* THE TASK *
Read through the lines below for the string "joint" and copy each one that has it.
*** Opening DATA BLOCK ***
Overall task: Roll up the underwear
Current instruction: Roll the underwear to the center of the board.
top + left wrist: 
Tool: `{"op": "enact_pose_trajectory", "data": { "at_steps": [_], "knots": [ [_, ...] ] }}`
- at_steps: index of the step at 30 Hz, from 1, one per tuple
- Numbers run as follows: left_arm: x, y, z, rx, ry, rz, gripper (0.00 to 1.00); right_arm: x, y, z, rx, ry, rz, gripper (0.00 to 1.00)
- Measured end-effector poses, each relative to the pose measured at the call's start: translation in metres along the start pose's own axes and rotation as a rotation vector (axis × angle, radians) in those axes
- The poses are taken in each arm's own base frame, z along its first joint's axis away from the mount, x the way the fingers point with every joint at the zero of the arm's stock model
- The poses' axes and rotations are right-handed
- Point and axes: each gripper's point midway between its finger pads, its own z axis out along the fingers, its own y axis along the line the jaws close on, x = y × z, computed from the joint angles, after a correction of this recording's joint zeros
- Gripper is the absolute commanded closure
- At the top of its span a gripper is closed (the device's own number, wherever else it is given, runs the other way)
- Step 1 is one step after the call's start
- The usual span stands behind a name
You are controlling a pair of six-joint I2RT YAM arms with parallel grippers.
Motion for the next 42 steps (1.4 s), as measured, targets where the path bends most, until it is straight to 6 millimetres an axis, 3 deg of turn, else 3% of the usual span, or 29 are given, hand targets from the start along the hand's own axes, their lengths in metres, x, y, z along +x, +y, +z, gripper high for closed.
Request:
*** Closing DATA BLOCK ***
* EXPECTED ANSWER *
- The poses are taken in each arm's own base frame, z along its first joint's axis away from the mount, x the way the fingers point with every joint at the zero of the arm's stock model
- Point and axes: each gripper's point midway between its finger pads, its own z axis out along the fingers, its own y axis along the line the jaws close on, x = y × z, computed from the joint angles, after a correction of this recording's joint zeros
You are controlling a pair of six-joint I2RT YAM arms with parallel grippers.

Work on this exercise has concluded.